Après avoir déclaré sur RTL qu’il se verrait bien diriger une « coalition progressiste », plusieurs hiérarques socialistes et verts ont appelé de leurs voeux la formation d’un gouvernement « sans CSV », c’est-à-dire DP-LSAP-Verts. Xavier Bettel en nouveau Gaston Thorn ? Juncker s’est dit prêt à relever le défi, sans pour autant se priver de quelques piques, rappelant que Thorn « avait compris le sérieux de la situation de crise que le Luxembourg traversait alors ». Quant à Michel Wolter, le président du CSV, l’on se demande si son « soutien inconditionnel à Jean-Claude » est si sincère que cela, depuis qu’il a déclaré, dans les colonnes du « Wort », qu’un « parti moderne comme le CSV devait aussi lâcher de temps en temps les brides du pouvoir ». Le calcul de Wolter est clair : Jean-Claude Juncker n’imiterait pas Werner en devenant le nouveau chef de l’opposition. Il s’effacerait de la scène politique nationale et Wolter, en tant que chef du parti, aurait les coudées franches pour s’installer à l’Hôtel de Bourgogne en 2019 au plus tard…

Wolter en embuscade

Toutefois, il serait hasardeux de tirer de tels plans sur la comète. A l’allure où va la dégradation économique dans l’ensemble de l’Union européenne, la vie politique, même au Luxembourg, n’est plus un long fleuve tranquille. Les 15 sommets d’urgence et de « la dernière chance » des chefs d’Etat et de gouvernement de la zone euro n’ont fait qu’accoucher de mesures d’austérité de plus en plus drastiques. Quant au nouveau gouvernement grec emmené par le premier ministre Alexis Tsipras, surnommé le « Chávez des Balkans » par le « Financial Times », il a annoncé l’élaboration d’un plan de sortie de la monnaie unique – dont les critères de convergence rendent impossible la volonté d’Athènes de réorganiser l’économie du pays. Parallèlement, la politique de « rupture avec le néolibéralisme » qu’il prône soumet le pays à diverses manoeuvres de déstabilisation politique de la part des « marchés » qui n’ont pas apprécié l’arrêt des négociations avec les « bandits » de la Troïka. De plus, le noyautage de la police par les nazis d’« Aube dorée » laisse planer de mauvais augures sur le Péloponnèse. L’extrême-droite est certes minoritaire en Grèce, mais elle ne s’embarrassera pas de balayer par la force un gouvernement radicalement de gauche. Et si la presse internationale qualifie Tsipras d’« homme le plus dangereux d’Europe », l’on se rend compte que les oligarchies européenne et mondiale pourraient considérer l’accession de fascistes au pouvoir comme un moindre mal face au « danger communiste ».

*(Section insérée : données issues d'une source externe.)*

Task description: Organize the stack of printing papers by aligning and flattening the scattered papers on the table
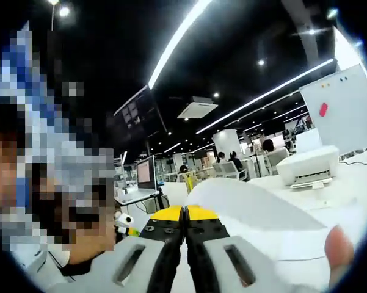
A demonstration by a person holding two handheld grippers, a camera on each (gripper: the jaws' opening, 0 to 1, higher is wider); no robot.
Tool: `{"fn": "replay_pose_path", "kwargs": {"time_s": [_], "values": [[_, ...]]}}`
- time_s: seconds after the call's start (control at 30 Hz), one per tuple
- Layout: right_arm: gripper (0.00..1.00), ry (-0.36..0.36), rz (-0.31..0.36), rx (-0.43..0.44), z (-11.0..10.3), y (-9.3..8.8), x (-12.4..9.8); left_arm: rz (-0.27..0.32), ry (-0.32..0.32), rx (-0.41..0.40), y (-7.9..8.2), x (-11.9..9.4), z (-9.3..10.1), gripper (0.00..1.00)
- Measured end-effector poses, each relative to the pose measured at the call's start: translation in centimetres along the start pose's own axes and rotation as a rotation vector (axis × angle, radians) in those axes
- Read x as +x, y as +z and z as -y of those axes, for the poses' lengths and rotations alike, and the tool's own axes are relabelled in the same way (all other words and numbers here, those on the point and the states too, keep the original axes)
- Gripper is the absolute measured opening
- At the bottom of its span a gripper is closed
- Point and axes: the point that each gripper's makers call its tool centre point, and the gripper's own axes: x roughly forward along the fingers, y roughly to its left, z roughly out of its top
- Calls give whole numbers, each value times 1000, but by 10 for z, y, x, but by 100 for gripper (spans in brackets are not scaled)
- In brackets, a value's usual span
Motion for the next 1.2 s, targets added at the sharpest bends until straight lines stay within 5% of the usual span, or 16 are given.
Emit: {"fn": "replay_pose_path", "kwargs": {"time_s": [0.8, 1.2], "values": [[0, 188, 5, -29, -59, 8, 41, 3, 16, -28, 6, -3, -9, 6], [0, 304, -68, -75, -95, -17, 59, 3, 19, -34, -1, 0, -5, 6]]}}
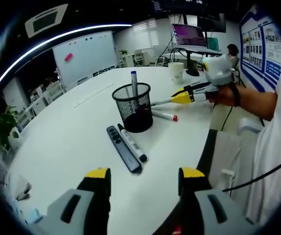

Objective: Place the scattered laser pointers and whiteboard markers into the pen holder and stack the scattered paper cups together

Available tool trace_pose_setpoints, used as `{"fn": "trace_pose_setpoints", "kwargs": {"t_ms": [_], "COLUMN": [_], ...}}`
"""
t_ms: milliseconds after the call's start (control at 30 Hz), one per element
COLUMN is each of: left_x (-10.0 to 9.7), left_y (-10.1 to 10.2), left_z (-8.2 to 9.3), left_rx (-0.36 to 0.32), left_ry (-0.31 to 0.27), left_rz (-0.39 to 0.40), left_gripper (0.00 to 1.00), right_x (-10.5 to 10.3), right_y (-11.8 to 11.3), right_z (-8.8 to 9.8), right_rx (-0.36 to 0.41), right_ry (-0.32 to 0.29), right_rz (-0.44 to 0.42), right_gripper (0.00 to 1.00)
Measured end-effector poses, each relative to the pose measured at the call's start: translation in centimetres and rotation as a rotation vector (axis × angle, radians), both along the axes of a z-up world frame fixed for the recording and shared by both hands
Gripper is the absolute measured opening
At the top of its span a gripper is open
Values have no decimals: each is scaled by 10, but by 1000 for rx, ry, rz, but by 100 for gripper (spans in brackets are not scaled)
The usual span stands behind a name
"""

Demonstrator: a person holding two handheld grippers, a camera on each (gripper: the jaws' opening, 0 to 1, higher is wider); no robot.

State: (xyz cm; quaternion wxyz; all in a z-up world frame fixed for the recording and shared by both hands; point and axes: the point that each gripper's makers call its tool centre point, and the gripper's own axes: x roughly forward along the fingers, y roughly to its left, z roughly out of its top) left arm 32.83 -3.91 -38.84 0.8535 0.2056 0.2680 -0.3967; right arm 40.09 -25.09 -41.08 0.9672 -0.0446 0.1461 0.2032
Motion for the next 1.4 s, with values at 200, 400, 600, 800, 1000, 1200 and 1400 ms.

L’on ne sait donc trop ce que 2014 nous réserve. La Grèce va-t-elle réussir à enflammer l’espoir d’une direction alternative au néolibéralisme au sein de l’UE ? Au Portugal, ce sont plusieurs dizaines d’officiers de l’armée qui ont apporté leur soutien aux centrales syndicales qui mènent une longue grève générale depuis déjà quatre mois. Un scénario difficilement imaginable en France où les principaux syndicats ont annoncé un « grand front uni comme au Portugal » si le gouvernement Ayrault et le président Hollande – crédité de 18 pour cent d’avis favorables dans les sondages – ne se décidaient pas à oeuvrer « pour l’emploi et contre la pauvreté » dans les semaines à venir. Un voeu pieu probablement : dans son allocution de nouvel an, le président français Hollande a appelé « toutes les forces vives de la République » à engager le « dur combat pour la compétitivité ». Un appel salué par la chancelière Merkel et son gouvernement CDU-CSU-Grünen. On a les soutiens qu’on mérite.